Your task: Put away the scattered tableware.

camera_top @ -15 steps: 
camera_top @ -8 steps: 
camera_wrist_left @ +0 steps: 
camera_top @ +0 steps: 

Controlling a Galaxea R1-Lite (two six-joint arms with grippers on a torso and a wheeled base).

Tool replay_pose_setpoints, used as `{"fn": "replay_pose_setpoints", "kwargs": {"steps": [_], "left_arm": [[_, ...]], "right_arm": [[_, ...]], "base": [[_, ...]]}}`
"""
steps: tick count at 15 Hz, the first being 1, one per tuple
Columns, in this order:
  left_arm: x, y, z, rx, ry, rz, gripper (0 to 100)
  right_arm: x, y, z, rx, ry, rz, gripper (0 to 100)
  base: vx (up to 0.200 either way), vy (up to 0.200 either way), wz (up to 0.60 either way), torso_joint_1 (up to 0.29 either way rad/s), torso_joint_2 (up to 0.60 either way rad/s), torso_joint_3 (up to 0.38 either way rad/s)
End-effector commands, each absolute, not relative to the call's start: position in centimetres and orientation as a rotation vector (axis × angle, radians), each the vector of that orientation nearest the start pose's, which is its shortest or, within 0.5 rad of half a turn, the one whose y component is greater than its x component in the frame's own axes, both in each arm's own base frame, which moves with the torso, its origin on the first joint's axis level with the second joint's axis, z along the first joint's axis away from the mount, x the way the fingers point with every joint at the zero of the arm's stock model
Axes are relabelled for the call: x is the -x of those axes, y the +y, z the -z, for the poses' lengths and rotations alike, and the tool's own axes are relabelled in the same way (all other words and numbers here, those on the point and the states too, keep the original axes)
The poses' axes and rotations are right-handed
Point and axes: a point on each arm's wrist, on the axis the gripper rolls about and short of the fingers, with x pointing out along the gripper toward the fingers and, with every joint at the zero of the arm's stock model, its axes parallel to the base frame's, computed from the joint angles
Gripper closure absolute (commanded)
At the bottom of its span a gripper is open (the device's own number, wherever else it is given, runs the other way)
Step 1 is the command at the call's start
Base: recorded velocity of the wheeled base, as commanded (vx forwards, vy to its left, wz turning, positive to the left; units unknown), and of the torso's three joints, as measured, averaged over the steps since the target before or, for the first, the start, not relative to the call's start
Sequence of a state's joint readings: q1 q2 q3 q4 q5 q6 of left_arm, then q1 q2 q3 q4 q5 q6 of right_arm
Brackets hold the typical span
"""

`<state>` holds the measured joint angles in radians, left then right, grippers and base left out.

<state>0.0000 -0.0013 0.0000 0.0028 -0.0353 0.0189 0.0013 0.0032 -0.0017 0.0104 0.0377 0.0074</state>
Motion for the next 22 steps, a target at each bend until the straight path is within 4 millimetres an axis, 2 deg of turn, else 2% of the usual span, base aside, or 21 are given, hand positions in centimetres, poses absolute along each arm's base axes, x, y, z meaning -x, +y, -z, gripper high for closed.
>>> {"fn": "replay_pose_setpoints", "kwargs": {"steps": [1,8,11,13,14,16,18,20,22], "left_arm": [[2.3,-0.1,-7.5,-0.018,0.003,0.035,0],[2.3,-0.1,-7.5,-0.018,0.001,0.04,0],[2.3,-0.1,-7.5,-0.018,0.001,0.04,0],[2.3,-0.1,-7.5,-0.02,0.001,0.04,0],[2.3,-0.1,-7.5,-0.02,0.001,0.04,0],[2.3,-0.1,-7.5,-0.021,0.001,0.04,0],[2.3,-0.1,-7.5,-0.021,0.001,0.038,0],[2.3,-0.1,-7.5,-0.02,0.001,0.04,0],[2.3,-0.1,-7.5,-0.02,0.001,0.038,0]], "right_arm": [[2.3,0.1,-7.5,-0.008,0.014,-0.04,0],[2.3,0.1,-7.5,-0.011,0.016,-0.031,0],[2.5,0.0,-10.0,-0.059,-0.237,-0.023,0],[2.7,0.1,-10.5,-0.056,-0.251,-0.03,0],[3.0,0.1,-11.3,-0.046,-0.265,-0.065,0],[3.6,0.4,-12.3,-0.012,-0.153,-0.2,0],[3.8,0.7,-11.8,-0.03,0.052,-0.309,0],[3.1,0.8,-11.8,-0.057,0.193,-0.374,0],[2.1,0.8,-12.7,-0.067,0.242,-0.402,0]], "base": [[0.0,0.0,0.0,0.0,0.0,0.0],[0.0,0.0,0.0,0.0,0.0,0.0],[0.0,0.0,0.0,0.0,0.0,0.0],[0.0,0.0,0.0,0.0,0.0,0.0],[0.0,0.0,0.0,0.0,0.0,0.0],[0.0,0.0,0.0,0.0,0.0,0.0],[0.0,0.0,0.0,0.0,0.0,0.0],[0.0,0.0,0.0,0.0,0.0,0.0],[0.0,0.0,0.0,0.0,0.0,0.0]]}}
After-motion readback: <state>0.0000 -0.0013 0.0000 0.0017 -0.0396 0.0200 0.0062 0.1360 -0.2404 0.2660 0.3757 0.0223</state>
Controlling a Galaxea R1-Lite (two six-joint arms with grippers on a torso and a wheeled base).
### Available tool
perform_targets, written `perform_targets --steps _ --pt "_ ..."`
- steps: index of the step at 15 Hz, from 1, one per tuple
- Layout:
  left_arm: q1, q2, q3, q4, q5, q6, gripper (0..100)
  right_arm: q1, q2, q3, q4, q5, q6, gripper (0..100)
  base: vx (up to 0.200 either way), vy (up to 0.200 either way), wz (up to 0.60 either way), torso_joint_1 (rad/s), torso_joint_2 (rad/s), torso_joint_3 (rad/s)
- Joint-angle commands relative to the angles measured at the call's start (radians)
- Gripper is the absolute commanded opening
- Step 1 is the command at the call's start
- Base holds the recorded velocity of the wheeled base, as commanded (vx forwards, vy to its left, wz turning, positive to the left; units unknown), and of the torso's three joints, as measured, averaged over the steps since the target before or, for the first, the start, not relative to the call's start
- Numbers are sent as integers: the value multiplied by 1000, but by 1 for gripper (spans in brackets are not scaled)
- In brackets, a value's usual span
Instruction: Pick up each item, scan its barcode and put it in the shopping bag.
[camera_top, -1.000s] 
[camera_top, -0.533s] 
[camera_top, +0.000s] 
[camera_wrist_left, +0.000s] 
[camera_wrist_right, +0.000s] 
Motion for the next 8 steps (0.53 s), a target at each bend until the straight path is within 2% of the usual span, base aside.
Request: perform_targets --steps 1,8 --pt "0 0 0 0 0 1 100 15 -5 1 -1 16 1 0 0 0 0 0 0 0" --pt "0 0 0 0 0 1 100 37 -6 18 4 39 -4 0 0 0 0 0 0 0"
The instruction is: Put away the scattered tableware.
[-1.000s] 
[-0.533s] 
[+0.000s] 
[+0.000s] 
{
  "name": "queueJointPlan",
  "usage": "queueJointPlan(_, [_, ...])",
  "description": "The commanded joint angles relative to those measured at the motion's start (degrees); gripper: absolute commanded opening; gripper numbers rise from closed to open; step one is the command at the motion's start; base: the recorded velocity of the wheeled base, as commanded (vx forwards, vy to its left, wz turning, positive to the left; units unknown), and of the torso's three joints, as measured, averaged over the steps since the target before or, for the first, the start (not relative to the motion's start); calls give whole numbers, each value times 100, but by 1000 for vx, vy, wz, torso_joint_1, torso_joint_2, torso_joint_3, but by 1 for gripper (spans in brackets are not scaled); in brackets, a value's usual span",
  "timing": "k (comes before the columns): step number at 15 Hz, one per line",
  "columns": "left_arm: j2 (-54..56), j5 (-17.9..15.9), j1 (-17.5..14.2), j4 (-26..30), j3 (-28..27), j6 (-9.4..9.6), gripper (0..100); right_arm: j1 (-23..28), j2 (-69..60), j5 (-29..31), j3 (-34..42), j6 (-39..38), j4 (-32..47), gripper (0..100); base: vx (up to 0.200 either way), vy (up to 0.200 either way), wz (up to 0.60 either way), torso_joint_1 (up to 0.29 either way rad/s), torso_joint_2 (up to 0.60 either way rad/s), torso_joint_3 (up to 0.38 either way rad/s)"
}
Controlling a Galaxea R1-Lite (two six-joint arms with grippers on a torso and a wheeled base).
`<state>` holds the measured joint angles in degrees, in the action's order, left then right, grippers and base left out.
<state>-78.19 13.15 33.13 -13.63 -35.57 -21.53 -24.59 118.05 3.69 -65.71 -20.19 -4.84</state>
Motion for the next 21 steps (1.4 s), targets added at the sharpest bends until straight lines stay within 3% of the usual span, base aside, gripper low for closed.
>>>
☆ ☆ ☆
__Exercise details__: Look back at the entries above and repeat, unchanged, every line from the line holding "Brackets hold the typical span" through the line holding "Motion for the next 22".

__Exercise output__:
Brackets hold the typical span
"""

`<state>` holds the measured joint angles in radians, left then right, grippers and base left out.

<state>0.0000 -0.0013 0.0000 0.0028 -0.0353 0.0189 0.0013 0.0032 -0.0017 0.0104 0.0377 0.0074</state>
Motion for the next 22 steps, a target at each bend until the straight path is within 4 millimetres an axis, 2 deg of turn, else 2% of the usual span, base aside, or 21 are given, hand positions in centimetres, poses absolute along each arm's base axes, x, y, z meaning -x, +y, -z, gripper high for closed.

Nothing more belongs to the answer.